Friday, August 1, 2014

The Deer Days of August

These days, I watch the progression of summer from the seat of my bike. It's been an unseasonable season, often fall-like, offering up no more than a handful of dog days so far. The calendar says it is August, yet I have barely broken a sweat. Still, Mother Nature perseveres, and the foliage on both sides of the bike path has grown as thick as it always does this time of year. The trees bend toward each other with the weight of summer leaves, forming an opaque canopy overhead.

Nature's sun screen, nature's umbrella, nature's blind spot. The weather outside may be frightful, or not, but the trees are thriving, right on schedule. The other day, with the lushness of summer growth blocking my view, I didn't see the tiny family of deer at the edge of the bike path until I was staring at point blank range right into the large watchful eyes of the doe. She stood perfectly still, her right foreleg slightly bent, her two babies like statues only inches behind her. Mother Nature's performance art. I tightened my fingers around my brakes and slowed my pedaling, poised to stop if a child lurched forward. The doe remained calm, but her eyes followed me as I passed. We were two moms, suspicious and protective, both seemingly in control.

We moms have a lot in common. We are tenacious, we stick to the schedule, we make sure our babies grow and thrive. I wonder whether the doe, or Mother Nature for that matter, doubt themselves the way we human moms tend to do. I met someone this week, a mom. A human one, my young neighbor's mom. She is visiting from out of town, helping one daughter move in with the other, spending her days caring for all the dogs and unpacking and breaking down empty boxes and organizing so the new living arrangement will be as perfect as it can be. She is about my age; we spoke across our backyard fences the other day, and all I saw, really, was a doe, doing what does do, without really thinking about it. She was taking care of business.

This morning, we spoke, face to face. We were both bleary eyed, wearing sweats, dragging garbage to the curb. Within minutes, we bonded, in a way that only women who have been daughters and sisters and wives and mothers can bond. We have both experienced great joy and suffered great loss. We are both, for a variety of reasons,
in a place now of change and uncertainty, and we are both trying to find our way. She is upset with herself in ways I have been upset, and I am scared in ways she has been scared. Her story is not mine to tell, and so I won't tell it, but we both saw our meeting as a gift. In some way or another, we each offered the other something that would carry us through, that helped answer some nagging question. She is leaving soon, as soon as her work here is done, but we have promised to keep in touch. I hope we do.

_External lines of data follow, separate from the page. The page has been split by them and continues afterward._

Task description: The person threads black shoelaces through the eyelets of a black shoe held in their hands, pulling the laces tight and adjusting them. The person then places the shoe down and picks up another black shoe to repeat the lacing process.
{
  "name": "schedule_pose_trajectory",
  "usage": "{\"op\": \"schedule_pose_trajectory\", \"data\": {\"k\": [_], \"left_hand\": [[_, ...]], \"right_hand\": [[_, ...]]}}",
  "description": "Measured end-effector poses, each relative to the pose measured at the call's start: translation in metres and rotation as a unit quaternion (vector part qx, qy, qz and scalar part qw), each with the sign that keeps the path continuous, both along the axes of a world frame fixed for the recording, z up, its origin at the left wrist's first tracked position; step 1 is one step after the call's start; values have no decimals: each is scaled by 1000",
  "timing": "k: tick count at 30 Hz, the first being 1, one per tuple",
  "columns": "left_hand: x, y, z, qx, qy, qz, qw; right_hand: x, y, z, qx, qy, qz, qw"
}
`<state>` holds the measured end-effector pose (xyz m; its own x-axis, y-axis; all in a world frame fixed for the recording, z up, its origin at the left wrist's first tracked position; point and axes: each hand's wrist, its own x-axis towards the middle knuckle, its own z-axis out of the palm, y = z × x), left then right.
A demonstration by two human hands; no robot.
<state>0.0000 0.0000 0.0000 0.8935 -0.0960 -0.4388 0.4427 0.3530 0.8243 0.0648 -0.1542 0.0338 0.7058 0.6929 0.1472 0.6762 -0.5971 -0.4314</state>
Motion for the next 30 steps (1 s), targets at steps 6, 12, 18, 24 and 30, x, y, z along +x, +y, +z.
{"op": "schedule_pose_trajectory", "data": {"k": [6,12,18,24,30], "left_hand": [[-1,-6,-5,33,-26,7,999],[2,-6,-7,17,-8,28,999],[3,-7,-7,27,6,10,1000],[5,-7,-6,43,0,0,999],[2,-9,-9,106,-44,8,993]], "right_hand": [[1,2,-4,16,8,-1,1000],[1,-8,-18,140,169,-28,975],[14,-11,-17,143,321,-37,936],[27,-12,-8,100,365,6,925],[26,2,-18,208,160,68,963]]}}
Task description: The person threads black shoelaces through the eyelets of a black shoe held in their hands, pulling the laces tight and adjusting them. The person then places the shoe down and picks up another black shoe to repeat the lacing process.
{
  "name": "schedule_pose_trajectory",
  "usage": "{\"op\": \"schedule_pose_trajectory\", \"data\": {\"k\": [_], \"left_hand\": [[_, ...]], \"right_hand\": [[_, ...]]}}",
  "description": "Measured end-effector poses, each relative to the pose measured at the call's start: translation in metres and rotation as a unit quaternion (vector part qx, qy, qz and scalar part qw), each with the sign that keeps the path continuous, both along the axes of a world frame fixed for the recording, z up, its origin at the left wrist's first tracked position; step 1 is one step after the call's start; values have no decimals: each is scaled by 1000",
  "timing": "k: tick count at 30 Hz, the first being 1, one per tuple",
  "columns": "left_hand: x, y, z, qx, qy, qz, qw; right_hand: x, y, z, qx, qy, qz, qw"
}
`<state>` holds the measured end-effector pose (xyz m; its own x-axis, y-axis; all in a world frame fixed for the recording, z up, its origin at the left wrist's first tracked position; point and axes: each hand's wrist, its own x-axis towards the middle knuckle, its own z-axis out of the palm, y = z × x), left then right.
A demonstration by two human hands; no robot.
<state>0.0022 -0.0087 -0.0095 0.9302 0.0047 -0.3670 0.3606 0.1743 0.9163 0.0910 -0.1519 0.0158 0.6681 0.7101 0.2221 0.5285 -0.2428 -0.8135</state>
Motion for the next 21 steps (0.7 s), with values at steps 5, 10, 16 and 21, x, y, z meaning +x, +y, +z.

Before we spoke, this other mom struck me as so sure of herself, so completely in charge. Like Mother Nature, who keeps the leaves growing in spite of the cool and sometimes gray days. Like the mother deer, who silently watches out for her babies, wordlessly keeping them out of harm's way. Do they wonder, as we do, whether they are doing enough, whether they are doing it right? I don't know for sure, but I doubt it.

We human moms can learn a lot from those other moms. And, as luck and fate will have it, we can learn a lot from each other.